Sowing

Sowing is a Python library that provides an immutable tree data structure, along with utilities to build, traverse, edit, and serialize trees. Some advantages of using such a structure include:

Subtrees can be reused in multiple trees, reducing the memory footprint.
Passing trees between functions and/or threads is safe and never requires unnecessary copying.
Trees can be hashed, placed in sets, and used as keys in dictionaries.
It simplifies reasoning about the resulting code, as there are no side-effects.

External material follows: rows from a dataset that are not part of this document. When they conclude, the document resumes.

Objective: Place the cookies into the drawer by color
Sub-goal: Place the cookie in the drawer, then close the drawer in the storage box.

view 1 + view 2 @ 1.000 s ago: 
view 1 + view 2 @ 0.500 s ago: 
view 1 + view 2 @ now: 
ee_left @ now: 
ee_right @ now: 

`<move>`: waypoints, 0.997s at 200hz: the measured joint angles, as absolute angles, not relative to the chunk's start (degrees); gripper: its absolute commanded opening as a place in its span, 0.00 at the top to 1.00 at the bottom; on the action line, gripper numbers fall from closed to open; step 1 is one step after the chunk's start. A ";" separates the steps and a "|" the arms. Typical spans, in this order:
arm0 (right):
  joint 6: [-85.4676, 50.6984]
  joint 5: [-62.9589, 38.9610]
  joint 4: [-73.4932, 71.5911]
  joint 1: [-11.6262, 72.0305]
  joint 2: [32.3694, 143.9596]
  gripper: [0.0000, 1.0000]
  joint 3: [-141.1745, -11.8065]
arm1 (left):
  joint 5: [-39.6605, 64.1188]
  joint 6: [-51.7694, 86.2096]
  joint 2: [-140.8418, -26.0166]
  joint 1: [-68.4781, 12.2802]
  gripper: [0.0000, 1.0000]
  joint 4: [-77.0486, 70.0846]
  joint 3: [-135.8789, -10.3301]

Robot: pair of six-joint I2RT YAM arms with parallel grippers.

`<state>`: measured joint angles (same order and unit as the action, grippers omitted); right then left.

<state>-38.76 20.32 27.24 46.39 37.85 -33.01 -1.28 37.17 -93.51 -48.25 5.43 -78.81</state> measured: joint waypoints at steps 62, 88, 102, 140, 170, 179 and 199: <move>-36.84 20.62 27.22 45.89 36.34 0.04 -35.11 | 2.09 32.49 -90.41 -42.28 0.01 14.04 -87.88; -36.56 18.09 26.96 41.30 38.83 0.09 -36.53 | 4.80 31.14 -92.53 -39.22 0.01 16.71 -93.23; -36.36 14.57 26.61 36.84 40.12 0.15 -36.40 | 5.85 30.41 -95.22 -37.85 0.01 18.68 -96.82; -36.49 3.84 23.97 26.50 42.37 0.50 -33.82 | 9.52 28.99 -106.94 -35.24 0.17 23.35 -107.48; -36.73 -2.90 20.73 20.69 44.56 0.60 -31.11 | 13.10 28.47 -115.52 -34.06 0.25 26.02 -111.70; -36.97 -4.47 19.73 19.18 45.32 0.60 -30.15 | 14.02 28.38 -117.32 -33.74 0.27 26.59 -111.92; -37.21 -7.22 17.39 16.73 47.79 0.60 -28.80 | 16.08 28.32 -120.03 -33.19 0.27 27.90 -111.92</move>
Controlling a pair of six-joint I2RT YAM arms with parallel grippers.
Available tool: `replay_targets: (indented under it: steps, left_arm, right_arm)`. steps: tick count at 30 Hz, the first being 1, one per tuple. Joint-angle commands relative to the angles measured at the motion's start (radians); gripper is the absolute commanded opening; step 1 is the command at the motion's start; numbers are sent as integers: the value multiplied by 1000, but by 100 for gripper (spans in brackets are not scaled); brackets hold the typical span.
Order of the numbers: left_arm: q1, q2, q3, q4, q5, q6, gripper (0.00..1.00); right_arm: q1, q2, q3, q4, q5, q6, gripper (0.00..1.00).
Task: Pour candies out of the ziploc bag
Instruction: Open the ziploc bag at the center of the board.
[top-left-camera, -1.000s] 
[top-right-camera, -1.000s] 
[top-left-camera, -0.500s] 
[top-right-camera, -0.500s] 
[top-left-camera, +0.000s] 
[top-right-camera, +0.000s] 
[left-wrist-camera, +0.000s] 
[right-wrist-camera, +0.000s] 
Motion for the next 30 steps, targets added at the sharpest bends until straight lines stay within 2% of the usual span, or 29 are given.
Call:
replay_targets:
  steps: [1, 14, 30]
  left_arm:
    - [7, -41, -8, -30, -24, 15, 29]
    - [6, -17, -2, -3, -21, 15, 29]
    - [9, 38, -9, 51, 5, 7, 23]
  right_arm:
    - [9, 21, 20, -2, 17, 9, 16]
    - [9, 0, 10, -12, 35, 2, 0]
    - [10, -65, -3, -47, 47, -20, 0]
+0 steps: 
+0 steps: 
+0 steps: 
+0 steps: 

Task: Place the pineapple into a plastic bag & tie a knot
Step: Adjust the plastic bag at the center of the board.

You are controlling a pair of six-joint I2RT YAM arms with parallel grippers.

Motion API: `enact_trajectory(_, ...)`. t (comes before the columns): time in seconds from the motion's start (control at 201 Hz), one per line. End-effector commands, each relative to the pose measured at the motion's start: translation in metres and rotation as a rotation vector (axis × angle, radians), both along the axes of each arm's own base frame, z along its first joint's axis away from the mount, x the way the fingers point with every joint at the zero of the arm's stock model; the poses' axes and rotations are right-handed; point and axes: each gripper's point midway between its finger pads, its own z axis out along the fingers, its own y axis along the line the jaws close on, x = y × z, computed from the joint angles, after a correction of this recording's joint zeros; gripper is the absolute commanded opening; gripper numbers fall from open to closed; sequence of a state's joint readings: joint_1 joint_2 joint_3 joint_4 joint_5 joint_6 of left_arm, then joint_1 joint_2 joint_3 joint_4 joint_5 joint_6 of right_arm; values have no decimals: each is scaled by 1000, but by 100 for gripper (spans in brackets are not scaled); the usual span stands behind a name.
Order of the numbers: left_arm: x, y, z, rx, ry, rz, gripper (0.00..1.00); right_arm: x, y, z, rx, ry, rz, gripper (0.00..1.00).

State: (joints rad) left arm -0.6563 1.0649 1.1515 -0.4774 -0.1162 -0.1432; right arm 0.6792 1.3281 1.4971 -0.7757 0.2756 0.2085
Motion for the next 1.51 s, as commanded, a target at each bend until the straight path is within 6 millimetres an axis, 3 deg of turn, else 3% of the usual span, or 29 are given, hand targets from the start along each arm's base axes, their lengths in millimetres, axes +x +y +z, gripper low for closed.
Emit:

This library also provides efficient tools to traverse and edit trees, despite the immutable structure, borrowing ideas from Huet’s Zipper.

Using the library

Manually building trees
(De)serializing trees
Navigating and editing trees using cursors
Traversals, maps, and folds
Indexed trees
Combinatorial tools

Manually building trees

Node is the main data structure. It is an immutable, hashable, and recursive structure. Each Node instance represents a subtree; it contains the root of that subtree and links to Node for each of its child subtrees.

Create tree structures by manually instantiating Node. For example, the tree below can be represented as follows:

flowchart TD
    a[Root] --> b[Left] --> c[Leaf]
    b --> d[Leaf]
    a --> e[Right] --> f[Leaf]

from sowing import Node
tree = (
    Node("Root")
    .add(
        Node("Left")
        .add(Node("Leaf"))
        .add(Node("Leaf"))
    )
    .add(
        Node("Right")
        .add(Node("Leaf"))
    )
)

Nodes can contain any arbitrary data, as long as it is immutable and hashable. In the previous example, strings were attached to each node. Note that native Python dictionaries are not immutable, so they cannot be attached to a node. To store key-value data inside a node, you should use an immutable dictionary library such as immutables.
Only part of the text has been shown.